In July 2015, Metallica Minerals was granted Exploration Permits for Minerals (EPMs) 25779, 25806 and 25807, which make up the Esmeralda graphite project. The project, located near Croydon in north Queensland, covers a combined area of more than 500 km² and is held 100% by Metallica’s wholly–owned subsidiary, Touchstone Resources Pty Ltd. In March 2019, Metallica announced it had acquired an additional exploration tenement adjacent to the existing tenements, EPMA 27210.

Metallica has identified significant graphite occurrences within the Esmeralda granites in the project area. These occurrences were first identified in 2006 by Metallica during a drilling program that targeted well–defined airborne and ground–defined intense electromagnetic (EM) anomalies. At the time, the drilling focused on base metal and gold–bearing massive sulphide mineralisation. Instead of sulphides, Metallica identified significant graphite mineralisation. The discovery was unexpected because graphite is rarely associated with igneous rocks, such as granite.

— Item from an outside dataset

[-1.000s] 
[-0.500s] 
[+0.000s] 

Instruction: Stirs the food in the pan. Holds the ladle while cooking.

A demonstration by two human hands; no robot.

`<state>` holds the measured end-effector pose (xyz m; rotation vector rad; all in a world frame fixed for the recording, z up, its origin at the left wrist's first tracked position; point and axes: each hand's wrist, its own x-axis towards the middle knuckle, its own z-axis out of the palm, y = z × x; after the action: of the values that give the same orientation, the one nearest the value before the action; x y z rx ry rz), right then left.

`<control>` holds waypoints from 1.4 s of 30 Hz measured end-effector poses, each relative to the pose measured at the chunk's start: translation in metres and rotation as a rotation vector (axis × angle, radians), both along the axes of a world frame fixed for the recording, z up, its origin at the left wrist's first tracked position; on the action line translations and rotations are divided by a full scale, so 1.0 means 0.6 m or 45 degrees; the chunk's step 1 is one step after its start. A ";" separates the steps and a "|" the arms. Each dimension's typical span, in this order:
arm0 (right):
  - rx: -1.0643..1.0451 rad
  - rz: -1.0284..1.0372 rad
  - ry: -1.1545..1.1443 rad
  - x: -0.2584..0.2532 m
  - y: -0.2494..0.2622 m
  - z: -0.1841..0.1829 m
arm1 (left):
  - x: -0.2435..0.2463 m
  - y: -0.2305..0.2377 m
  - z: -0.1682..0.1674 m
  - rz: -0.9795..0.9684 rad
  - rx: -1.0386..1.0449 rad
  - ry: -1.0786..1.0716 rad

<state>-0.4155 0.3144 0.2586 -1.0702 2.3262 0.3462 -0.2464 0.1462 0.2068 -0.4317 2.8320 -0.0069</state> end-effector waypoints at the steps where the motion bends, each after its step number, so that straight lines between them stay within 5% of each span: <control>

Subsequently, a literature review of graphite occurrences in the Esmeralda granites and Croydon volcanics indicated large suites of potentially graphite–bearing igneous rocks. Metallica has identified targets where magmatic differentiation or structural controls could concentrate graphite into significantly higher percentages.

Previous percussion drilling, including the 2006 Metallica program, recorded significant zones of observable graphite mineralisation (>10% graphite visually) while exploring for metals and other types of mineralisation. Fourteen historic percussion exploration drill holes were identified intersecting significant graphitic granite.

Igneous or hydrothermal–style graphite deposits, such as Esmeralda, are rare. The more common metamorphic–style graphite deposits make up 95% of the world’s known graphite deposits. Unlike the metamorphic–style deposits, hydrothermal–style graphite deposits are typically of high purity graphite in either flake or crystalline form. Examples of this style of mineralisation include the high–grade, narrow–vein Sri Lankan deposits and the Albany graphite deposit in Canada. The carbon source is non–organic and the carbon is thought to be from deep carbon dioxide (CO2) or methane (CH4) gaseous injection into the magma chamber, which later crystallises out as pure or near–pure carbon (graphite) crystals.

Metallica has developed a hydrothermal mineralisation model for the Esmeralda granite based on work completed by the Bureau of Mineral Resources (BMR) in 1988 and the 2013 discovery of the Albany graphite deposit.

The Company mobilised a drill rig to site in October 2015 to carry out an initial drilling program on the project. The assay results confirmed thick graphite (graphitic carbon – Cg) mineralised intervals in the first two exploration holes.

The core was assayed for graphite content and total carbon. In summary, both drill holes (in a vertical two–hole drilling program) intersected significant broad graphite mineralisation (using a 3% Cg cut–off) with continuous intercepts of:

WD001 – 95m @ 6.5% Cg from 71m

WD002 – 29.1m @ 7.8% Cg from 71.9m

An independent petrology study has also been completed on six representative samples from the mineralised zones. The petrology study identified the same distinctive alteration and mineralisation style present in both holes and which is associated with consistent grades, indicating that the graphite mineralisation may be continuous for 1.2 km or more.

These results add strong support to the Company’s belief that the Warrior deposit, that makes up a part of the Esmeralda graphite project, is very large and would be uniquely amenable to large–scale bulk mining. WD001 ended in significant graphite mineralisation (4.1% Cg), with mineralisation open in all directions.

Metallurgical results, including those from the Mineral Liberation Analysis, show that 97.8% TC purity product can potentially be even further improved by removing impurities via conventional processing methods, including additional purification stages.

The test work followed standard procedures that involved crushing and preparation of representative drill core samples for bench scale floatation testwork. With the addition of standard floatation reagents, a concentrate grade of 91.5% TC (90.6% Cg) was able to be produced at a 91% recovery.

Further purification testwork using an additional single stage caustic bake and wash process, produced an even higher concentrate grade of 97.8% TC.

The Company completed an electromagnetic (EM) geophysics program in October 2016 to identify near surface graphite mineralisation for follow up testing. Data from this program is being analysed to identify walk–up drill targets. These targets are planned to be drilled during 2017.

Metallica remains excited that Esmeralda hosts a very large mineralized system. The project will be developed methodically. However, the Company’s priority focus remains on delivering cash flow from the Urquhart bauxite project.